ASSIGNMENT: Report every line of the listing below in which the string "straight" appears.

SOURCE MATERIAL:
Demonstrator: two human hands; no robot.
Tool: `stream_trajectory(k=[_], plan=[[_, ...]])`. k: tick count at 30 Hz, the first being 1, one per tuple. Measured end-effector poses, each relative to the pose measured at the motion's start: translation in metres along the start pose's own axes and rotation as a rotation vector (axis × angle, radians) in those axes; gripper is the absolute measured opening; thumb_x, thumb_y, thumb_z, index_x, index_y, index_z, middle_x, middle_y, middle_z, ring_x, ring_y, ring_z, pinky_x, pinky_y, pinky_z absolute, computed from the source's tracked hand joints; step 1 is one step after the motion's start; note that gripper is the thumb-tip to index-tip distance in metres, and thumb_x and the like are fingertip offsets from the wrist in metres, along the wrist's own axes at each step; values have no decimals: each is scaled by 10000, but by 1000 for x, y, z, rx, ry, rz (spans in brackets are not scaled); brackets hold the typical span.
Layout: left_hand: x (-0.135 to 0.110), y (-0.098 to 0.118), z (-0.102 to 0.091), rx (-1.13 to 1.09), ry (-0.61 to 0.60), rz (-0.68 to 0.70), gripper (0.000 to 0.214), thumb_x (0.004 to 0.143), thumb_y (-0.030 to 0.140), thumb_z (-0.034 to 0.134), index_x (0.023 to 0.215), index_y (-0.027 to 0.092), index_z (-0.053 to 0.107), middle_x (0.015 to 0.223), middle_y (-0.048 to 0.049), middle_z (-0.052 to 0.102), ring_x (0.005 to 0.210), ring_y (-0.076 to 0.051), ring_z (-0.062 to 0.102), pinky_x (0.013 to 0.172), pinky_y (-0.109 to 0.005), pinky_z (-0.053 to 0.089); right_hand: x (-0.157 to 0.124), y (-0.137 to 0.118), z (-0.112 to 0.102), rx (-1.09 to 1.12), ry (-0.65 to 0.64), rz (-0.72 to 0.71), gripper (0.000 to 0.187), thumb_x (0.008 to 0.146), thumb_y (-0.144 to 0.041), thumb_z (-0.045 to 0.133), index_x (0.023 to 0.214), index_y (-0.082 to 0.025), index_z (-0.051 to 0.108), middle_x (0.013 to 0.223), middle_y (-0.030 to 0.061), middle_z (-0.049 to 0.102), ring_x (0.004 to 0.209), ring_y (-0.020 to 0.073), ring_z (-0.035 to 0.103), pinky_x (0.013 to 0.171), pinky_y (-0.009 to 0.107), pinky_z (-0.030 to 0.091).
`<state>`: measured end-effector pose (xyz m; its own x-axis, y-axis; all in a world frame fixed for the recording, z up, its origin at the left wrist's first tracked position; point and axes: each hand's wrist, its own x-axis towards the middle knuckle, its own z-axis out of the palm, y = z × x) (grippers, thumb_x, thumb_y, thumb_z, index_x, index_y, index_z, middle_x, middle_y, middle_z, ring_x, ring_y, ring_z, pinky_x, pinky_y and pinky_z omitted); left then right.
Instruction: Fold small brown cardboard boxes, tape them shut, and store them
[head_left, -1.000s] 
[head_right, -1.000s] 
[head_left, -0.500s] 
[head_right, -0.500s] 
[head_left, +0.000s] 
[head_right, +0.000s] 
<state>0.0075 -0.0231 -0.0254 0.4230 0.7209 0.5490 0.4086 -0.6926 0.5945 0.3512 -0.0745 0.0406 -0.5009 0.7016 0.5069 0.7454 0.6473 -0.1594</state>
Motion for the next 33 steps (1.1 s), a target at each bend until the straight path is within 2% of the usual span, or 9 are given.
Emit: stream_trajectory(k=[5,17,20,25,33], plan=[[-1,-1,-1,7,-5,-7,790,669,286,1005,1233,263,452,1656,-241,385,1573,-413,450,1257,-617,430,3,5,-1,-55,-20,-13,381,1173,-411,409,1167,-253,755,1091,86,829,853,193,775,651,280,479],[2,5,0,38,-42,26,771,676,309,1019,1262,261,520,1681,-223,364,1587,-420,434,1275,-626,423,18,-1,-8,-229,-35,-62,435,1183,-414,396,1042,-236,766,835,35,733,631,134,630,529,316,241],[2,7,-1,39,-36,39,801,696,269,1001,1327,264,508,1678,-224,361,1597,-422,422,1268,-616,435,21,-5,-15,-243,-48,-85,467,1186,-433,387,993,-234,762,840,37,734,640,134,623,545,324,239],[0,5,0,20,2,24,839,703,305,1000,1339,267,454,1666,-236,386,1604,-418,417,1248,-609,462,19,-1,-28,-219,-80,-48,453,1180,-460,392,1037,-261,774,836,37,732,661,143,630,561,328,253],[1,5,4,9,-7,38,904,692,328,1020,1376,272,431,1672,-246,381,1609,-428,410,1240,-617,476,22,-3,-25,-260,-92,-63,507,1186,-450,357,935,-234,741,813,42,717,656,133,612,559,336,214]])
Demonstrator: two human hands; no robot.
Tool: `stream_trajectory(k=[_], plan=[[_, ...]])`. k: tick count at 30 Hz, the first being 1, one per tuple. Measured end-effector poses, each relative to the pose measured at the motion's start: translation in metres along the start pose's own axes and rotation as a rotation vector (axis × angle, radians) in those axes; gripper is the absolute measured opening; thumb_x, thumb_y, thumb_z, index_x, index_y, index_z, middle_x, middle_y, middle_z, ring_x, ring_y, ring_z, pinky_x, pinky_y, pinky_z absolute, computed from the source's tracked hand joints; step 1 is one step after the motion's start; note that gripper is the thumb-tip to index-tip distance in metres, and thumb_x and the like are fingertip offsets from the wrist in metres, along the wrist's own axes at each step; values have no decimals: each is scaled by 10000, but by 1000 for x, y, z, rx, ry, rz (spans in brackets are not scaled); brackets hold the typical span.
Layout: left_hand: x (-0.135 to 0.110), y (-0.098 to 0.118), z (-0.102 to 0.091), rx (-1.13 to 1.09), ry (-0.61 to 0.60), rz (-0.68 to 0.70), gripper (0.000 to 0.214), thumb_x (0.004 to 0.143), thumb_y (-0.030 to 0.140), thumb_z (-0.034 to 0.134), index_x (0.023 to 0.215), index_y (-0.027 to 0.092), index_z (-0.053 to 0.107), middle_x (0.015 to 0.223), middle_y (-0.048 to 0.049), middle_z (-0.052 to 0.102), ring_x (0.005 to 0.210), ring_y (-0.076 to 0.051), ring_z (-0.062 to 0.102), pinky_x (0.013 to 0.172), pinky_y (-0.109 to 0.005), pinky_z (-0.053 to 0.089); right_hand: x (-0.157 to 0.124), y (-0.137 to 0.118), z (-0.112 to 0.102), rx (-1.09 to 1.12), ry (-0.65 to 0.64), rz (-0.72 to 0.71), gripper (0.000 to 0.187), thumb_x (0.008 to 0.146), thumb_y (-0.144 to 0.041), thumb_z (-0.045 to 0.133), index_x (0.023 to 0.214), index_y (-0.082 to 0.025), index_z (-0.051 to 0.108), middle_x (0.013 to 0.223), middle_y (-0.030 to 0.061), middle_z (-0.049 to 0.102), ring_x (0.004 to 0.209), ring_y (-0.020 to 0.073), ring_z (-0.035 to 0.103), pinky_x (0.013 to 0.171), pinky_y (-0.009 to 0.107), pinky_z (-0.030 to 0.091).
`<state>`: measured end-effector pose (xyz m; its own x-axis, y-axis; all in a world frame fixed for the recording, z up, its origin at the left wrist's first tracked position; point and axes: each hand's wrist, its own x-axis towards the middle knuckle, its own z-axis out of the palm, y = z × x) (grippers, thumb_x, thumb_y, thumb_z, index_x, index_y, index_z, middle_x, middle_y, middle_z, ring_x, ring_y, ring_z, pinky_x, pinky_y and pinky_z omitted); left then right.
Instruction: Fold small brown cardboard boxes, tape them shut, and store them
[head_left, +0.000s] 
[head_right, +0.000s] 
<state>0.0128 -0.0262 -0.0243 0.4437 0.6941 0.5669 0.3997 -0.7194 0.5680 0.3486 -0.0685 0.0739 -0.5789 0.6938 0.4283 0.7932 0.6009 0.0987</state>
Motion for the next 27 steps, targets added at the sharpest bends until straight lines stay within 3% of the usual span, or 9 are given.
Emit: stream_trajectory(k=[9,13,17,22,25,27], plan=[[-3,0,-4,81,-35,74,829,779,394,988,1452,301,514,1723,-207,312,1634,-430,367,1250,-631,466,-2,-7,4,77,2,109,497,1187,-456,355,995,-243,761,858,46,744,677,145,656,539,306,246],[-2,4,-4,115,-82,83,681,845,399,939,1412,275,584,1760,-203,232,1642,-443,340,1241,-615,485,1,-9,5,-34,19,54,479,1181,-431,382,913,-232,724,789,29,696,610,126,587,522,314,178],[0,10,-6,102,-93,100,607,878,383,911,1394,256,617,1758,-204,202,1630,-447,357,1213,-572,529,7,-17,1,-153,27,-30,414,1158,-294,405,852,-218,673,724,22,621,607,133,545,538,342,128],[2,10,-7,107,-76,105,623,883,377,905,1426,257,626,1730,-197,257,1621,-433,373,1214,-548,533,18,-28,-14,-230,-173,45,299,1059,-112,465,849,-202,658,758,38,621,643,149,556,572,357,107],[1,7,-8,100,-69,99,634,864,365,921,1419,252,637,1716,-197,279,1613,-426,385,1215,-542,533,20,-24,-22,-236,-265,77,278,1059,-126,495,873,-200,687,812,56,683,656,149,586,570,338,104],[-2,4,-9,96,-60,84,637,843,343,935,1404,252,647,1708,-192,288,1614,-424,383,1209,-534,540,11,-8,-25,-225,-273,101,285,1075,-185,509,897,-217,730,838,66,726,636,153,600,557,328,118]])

SOLUTION BELOW:
Motion for the next 33 steps (1.1 s), a target at each bend until the straight path is within 2% of the usual span, or 9 are given.
Motion for the next 27 steps, targets added at the sharpest bends until straight lines stay within 3% of the usual span, or 9 are given.

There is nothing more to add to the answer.